PADOVA. Neanche lo sciopero ferma la corsa allo shopping di Natale, tra i licenziati. Si fermano i dipendenti della Rinascente di Padova, dopo l'annuncio della chiusura del grande magazzino a partire dal 15 febbraio 2019, ma con l'assunzione di 40 interinali il negozio resta aperto. 

Dalle 10 alle 13 i dipendenti in sciopero hanno manifestato davanti al grande magazzino in centro. 

Padova, alla Rinascente lo sciopero di Natale

La motivazione della mobilitazione è scritta in un comunicato di poche righe, in cui si parla «di diniego assoluto da parte dell’azienda di attivare la procedura di licenziamento collettivo e dell’avvio degli ammortizzatori sociali a garanzia e sostegno dei lavoratori».

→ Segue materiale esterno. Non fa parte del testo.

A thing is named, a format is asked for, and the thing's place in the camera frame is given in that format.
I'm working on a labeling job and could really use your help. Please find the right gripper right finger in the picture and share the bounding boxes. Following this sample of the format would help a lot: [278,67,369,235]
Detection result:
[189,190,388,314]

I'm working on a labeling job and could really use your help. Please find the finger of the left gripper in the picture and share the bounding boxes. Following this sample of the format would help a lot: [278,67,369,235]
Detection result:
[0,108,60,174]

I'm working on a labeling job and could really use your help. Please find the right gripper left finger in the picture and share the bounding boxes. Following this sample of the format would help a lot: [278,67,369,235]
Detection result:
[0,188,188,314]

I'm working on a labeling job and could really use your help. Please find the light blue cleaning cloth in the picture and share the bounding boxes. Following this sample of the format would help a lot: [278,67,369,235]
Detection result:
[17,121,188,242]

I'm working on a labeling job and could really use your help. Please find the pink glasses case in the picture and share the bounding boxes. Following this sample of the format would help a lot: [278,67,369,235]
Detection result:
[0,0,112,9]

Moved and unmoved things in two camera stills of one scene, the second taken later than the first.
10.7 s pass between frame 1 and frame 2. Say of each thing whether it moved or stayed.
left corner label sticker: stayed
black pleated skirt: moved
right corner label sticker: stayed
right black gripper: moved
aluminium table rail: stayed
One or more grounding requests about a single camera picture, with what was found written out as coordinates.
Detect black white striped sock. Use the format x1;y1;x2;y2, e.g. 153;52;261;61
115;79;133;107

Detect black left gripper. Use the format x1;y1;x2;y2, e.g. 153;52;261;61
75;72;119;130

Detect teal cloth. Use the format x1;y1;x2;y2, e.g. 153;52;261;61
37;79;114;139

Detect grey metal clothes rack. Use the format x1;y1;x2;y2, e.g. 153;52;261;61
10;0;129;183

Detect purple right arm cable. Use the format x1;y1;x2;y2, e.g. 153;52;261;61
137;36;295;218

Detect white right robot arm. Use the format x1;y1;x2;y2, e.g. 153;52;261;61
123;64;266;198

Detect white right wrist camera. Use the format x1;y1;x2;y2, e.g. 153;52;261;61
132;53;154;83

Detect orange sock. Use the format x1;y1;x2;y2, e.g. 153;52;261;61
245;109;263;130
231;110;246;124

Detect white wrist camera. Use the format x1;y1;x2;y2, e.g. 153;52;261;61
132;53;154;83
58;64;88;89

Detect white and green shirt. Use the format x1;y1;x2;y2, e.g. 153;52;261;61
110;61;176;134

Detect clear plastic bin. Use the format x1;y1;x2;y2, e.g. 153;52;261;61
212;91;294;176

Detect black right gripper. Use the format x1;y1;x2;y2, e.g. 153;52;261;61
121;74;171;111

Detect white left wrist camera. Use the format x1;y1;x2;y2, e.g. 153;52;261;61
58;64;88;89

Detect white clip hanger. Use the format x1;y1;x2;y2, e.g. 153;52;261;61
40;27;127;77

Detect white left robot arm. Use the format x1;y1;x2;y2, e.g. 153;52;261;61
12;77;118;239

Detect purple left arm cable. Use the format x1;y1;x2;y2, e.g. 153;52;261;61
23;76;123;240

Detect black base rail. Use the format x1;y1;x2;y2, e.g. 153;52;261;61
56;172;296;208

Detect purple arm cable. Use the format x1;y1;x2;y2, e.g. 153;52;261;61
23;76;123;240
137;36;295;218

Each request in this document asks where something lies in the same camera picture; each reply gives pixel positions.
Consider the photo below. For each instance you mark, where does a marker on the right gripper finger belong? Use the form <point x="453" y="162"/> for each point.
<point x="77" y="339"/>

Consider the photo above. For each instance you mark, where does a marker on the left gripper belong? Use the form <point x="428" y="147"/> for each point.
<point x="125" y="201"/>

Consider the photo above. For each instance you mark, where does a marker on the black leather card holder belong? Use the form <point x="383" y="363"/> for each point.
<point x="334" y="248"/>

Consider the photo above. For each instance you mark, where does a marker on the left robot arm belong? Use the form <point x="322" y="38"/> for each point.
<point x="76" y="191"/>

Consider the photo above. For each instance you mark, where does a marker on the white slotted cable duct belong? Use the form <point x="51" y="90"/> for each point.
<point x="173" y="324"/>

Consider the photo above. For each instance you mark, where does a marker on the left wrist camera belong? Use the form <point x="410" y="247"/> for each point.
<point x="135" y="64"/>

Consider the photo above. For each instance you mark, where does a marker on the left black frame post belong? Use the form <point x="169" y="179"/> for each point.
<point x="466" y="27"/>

Le coordinatrici della protesta sono Marquidas Moccia e Susanna Valentini, della Filcams e Katiuscia Rostellato, della Fisascat. Quest’ultima, da 12 anni, è anche dipendente diretta della Rinascente. «Lo sciopero di oggi è la giusta risposta alla chiusura totale assunta dai dirigenti dell’azienda nell’ultimo incontro tra le parti» osserva la segretaria della Filcams. «In base alle normative vigenti, solo con l’eventuale licenziamento collettivo si apre la strada della cassa integrazione straordinaria per crisi per 12 mesi e, successivamente, anche della procedura della Naspi per altri 24 mesi. Un lungo periodo, in cui le lavoratrici (39 a tempo indeterminato più altre 40 nell’indotto) hanno tutto il tempo possibile per trovare una nuova occupazione o attraverso l’outplacement coordinato dalla Regione e dalla Provincia o anche attraverso le singole attività che apriranno all’interno dell’edificio. Invece la controparte insiste sulla decisione di offrire ai dipendenti solo il trasferimento nelle altre filiali del gruppo, che suona come una beffa perché li obbligherebbe ad andare a vivere a Milano, Torino, Firenze, se non a Catania e Palermo».